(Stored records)
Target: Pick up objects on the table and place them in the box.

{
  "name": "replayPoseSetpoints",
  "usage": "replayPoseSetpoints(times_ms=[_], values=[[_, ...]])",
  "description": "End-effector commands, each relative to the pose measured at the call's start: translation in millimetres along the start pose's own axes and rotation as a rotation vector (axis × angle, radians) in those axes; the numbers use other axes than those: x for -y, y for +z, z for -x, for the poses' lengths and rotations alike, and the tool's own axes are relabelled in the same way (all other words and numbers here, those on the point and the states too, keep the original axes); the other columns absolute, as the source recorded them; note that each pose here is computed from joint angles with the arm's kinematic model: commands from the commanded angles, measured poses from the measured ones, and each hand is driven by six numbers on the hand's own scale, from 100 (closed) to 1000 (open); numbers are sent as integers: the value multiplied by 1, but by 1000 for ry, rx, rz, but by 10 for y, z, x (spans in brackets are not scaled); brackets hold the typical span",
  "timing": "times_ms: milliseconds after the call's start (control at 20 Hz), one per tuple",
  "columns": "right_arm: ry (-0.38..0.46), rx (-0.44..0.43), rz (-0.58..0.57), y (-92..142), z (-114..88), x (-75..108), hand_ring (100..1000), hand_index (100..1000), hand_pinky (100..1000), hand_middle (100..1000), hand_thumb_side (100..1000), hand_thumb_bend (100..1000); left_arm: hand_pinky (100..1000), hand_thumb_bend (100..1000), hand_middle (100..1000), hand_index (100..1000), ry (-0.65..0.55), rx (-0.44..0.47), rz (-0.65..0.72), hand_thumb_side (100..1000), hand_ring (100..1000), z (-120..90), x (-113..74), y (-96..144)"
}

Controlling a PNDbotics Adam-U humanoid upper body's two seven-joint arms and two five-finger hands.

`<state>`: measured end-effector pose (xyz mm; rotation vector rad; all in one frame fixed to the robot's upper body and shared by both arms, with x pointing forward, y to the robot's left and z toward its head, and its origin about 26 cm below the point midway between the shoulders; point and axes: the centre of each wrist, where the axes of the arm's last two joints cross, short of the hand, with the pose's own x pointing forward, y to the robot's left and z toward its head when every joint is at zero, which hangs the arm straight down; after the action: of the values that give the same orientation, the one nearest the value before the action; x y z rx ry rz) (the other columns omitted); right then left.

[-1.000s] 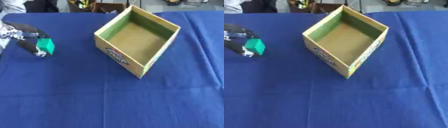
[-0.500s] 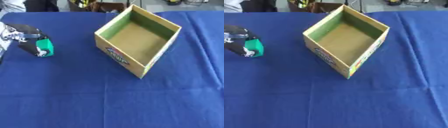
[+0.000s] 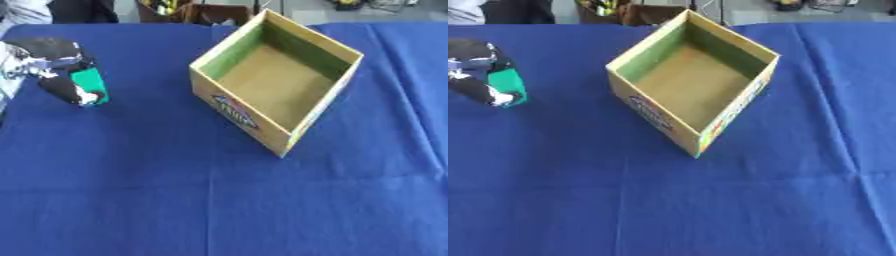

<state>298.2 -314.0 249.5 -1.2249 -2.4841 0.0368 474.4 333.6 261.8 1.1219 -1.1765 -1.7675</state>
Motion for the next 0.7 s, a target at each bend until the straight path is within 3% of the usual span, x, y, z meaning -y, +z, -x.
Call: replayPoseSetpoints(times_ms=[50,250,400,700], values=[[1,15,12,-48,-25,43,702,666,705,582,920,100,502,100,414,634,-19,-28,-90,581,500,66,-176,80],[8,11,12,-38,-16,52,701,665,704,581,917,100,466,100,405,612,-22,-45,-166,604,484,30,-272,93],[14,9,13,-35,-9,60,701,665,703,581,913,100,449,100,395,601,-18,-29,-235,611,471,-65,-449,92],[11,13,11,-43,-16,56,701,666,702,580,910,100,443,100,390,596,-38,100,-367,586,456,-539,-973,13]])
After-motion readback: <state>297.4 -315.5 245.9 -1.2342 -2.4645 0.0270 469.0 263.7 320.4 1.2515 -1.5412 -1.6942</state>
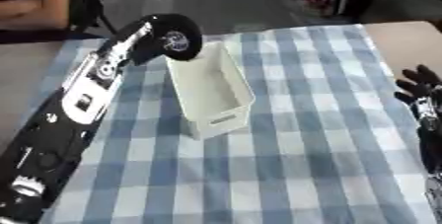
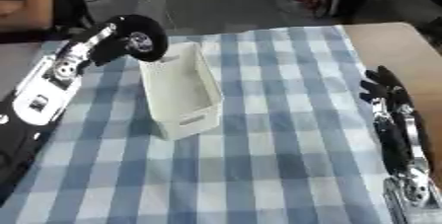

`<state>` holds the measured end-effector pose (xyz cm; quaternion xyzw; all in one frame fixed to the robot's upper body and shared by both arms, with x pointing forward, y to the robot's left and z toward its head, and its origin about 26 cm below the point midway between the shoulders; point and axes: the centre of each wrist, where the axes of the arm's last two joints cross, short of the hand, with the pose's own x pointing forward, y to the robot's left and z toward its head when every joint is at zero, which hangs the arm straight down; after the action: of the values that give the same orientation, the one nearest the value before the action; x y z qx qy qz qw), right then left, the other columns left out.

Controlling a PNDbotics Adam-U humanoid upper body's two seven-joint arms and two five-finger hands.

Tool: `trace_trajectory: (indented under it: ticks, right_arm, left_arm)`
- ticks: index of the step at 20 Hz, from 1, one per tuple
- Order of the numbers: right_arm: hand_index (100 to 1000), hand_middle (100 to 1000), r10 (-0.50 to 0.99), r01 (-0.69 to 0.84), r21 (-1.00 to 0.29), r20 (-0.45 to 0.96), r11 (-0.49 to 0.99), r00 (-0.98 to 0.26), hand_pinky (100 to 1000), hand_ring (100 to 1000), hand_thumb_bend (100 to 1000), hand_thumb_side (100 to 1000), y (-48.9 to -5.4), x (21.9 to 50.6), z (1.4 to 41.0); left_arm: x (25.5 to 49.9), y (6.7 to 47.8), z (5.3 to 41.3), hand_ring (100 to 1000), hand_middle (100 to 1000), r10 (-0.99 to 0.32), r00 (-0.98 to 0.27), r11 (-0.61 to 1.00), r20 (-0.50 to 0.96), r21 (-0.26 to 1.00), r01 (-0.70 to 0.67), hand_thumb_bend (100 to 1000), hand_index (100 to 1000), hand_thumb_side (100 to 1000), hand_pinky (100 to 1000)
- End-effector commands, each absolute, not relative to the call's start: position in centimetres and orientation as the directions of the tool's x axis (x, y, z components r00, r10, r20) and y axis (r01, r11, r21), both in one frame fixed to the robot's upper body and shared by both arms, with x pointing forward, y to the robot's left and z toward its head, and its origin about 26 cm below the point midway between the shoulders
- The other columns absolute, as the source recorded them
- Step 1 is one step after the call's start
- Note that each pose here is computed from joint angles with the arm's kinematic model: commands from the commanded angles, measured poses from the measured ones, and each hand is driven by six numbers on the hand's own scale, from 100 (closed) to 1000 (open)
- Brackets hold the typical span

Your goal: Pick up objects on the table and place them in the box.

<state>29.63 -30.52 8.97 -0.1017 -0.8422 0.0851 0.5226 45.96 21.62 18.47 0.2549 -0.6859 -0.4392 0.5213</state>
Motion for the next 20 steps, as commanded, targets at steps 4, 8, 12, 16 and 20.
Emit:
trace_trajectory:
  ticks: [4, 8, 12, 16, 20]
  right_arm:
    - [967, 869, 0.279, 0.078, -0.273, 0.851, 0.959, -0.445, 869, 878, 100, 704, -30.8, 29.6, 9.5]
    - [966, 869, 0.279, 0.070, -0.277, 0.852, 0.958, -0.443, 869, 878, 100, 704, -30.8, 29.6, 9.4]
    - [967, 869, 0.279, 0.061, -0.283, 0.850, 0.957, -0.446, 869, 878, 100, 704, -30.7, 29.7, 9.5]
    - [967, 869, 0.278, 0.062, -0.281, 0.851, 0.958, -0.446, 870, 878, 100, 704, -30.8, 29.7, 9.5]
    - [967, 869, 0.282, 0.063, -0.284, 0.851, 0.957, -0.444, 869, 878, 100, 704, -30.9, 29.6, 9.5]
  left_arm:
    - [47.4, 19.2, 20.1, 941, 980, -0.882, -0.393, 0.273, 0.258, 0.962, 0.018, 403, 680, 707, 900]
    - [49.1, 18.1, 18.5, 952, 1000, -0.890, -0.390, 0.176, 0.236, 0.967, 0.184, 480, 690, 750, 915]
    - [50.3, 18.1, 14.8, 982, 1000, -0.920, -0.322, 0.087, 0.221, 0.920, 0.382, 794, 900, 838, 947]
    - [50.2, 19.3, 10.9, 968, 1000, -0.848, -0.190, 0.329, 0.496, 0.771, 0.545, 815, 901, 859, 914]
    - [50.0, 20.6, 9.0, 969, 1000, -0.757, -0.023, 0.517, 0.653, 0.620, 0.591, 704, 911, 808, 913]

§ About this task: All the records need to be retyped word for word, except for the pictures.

§ Task response:
Target: Pick up objects on the table and place them in the box.

{
  "name": "replayPoseSetpoints",
  "usage": "replayPoseSetpoints(times_ms=[_], values=[[_, ...]])",
  "description": "End-effector commands, each relative to the pose measured at the call's start: translation in millimetres along the start pose's own axes and rotation as a rotation vector (axis × angle, radians) in those axes; the numbers use other axes than those: x for -y, y for +z, z for -x, for the poses' lengths and rotations alike, and the tool's own axes are relabelled in the same way (all other words and numbers here, those on the point and the states too, keep the original axes); the other columns absolute, as the source recorded them; note that each pose here is computed from joint angles with the arm's kinematic model: commands from the commanded angles, measured poses from the measured ones, and each hand is driven by six numbers on the hand's own scale, from 100 (closed) to 1000 (open); numbers are sent as integers: the value multiplied by 1, but by 1000 for ry, rx, rz, but by 10 for y, z, x (spans in brackets are not scaled); brackets hold the typical span",
  "timing": "times_ms: milliseconds after the call's start (control at 20 Hz), one per tuple",
  "columns": "right_arm: ry (-0.38..0.46), rx (-0.44..0.43), rz (-0.58..0.57), y (-92..142), z (-114..88), x (-75..108), hand_ring (100..1000), hand_index (100..1000), hand_pinky (100..1000), hand_middle (100..1000), hand_thumb_side (100..1000), hand_thumb_bend (100..1000); left_arm: hand_pinky (100..1000), hand_thumb_bend (100..1000), hand_middle (100..1000), hand_index (100..1000), ry (-0.65..0.55), rx (-0.44..0.47), rz (-0.65..0.72), hand_thumb_side (100..1000), hand_ring (100..1000), z (-120..90), x (-113..74), y (-96..144)"
}

Controlling a PNDbotics Adam-U humanoid upper body's two seven-joint arms and two five-finger hands.

`<state>`: measured end-effector pose (xyz mm; rotation vector rad; all in one frame fixed to the robot's upper body and shared by both arms, with x pointing forward, y to the robot's left and z toward its head, and its origin about 26 cm below the point midway between the shoulders; point and axes: the centre of each wrist, where the axes of the arm's last two joints cross, short of the hand, with the pose's own x pointing forward, y to the robot's left and z toward its head when every joint is at zero, which hangs the arm straight down; after the action: of the values that give the same orientation, the one nearest the value before the action; x y z rx ry rz) (the other columns omitted); right then left.

[-1.000s] 
[-0.500s] 
[+0.000s] 

<state>298.2 -314.0 249.5 -1.2249 -2.4841 0.0368 474.4 333.6 261.8 1.1219 -1.1765 -1.7675</state>
Motion for the next 0.7 s, a target at each bend until the straight path is within 3% of the usual span, x, y, z meaning -y, +z, -x.
Call: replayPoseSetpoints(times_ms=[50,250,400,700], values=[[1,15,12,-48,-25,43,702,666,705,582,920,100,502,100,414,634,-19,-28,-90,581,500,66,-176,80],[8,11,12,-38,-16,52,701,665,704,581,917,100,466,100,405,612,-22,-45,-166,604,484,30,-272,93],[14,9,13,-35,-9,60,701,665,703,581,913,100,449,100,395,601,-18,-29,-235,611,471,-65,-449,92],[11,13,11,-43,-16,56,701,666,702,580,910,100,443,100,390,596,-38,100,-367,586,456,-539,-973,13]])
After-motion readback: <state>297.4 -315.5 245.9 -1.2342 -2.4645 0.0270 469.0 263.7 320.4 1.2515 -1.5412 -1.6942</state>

`<state>` holds the measured end-effector pose (xyz cm; quaternion xyzw; all in one frame fixed to the robot's upper body and shared by both arms, with x pointing forward, y to the robot's left and z toward its head, and its origin about 26 cm below the point midway between the shoulders; point and axes: the centre of each wrist, where the axes of the arm's last two joints cross, short of the hand, with the pose's own x pointing forward, y to the robot's left and z toward its head when every joint is at zero, which hangs the arm straight down; after the action: of the values that give the same orientation, the one nearest the value before the action; x y z qx qy qz qw), right then left, the other columns left out.

Controlling a PNDbotics Adam-U humanoid upper body's two seven-joint arms and two five-finger hands.

Tool: `trace_trajectory: (indented under it: ticks, right_arm, left_arm)`
- ticks: index of the step at 20 Hz, from 1, one per tuple
- Order of the numbers: right_arm: hand_index (100 to 1000), hand_middle (100 to 1000), r10 (-0.50 to 0.99), r01 (-0.69 to 0.84), r21 (-1.00 to 0.29), r20 (-0.45 to 0.96), r11 (-0.49 to 0.99), r00 (-0.98 to 0.26), hand_pinky (100 to 1000), hand_ring (100 to 1000), hand_thumb_bend (100 to 1000), hand_thumb_side (100 to 1000), y (-48.9 to -5.4), x (21.9 to 50.6), z (1.4 to 41.0); left_arm: x (25.5 to 49.9), y (6.7 to 47.8), z (5.3 to 41.3), hand_ring (100 to 1000), hand_middle (100 to 1000), r10 (-0.99 to 0.32), r00 (-0.98 to 0.27), r11 (-0.61 to 1.00), r20 (-0.50 to 0.96), r21 (-0.26 to 1.00), r01 (-0.70 to 0.67), hand_thumb_bend (100 to 1000), hand_index (100 to 1000), hand_thumb_side (100 to 1000), hand_pinky (100 to 1000)
- End-effector commands, each absolute, not relative to the call's start: position in centimetres and orientation as the directions of the tool's x axis (x, y, z components r00, r10, r20) and y axis (r01, r11, r21), both in one frame fixed to the robot's upper body and shared by both arms, with x pointing forward, y to the robot's left and z toward its head, and its origin about 26 cm below the point midway between the shoulders
- The other columns absolute, as the source recorded them
- Step 1 is one step after the call's start
- Note that each pose here is computed from joint angles with the arm's kinematic model: commands from the commanded angles, measured poses from the measured ones, and each hand is driven by six numbers on the hand's own scale, from 100 (closed) to 1000 (open)
- Brackets hold the typical span

Your goal: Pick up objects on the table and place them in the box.

<state>29.63 -30.52 8.97 -0.1017 -0.8422 0.0851 0.5226 45.96 21.62 18.47 0.2549 -0.6859 -0.4392 0.5213</state>
Motion for the next 20 steps, as commanded, targets at steps 4, 8, 12, 16 and 20.
Emit:
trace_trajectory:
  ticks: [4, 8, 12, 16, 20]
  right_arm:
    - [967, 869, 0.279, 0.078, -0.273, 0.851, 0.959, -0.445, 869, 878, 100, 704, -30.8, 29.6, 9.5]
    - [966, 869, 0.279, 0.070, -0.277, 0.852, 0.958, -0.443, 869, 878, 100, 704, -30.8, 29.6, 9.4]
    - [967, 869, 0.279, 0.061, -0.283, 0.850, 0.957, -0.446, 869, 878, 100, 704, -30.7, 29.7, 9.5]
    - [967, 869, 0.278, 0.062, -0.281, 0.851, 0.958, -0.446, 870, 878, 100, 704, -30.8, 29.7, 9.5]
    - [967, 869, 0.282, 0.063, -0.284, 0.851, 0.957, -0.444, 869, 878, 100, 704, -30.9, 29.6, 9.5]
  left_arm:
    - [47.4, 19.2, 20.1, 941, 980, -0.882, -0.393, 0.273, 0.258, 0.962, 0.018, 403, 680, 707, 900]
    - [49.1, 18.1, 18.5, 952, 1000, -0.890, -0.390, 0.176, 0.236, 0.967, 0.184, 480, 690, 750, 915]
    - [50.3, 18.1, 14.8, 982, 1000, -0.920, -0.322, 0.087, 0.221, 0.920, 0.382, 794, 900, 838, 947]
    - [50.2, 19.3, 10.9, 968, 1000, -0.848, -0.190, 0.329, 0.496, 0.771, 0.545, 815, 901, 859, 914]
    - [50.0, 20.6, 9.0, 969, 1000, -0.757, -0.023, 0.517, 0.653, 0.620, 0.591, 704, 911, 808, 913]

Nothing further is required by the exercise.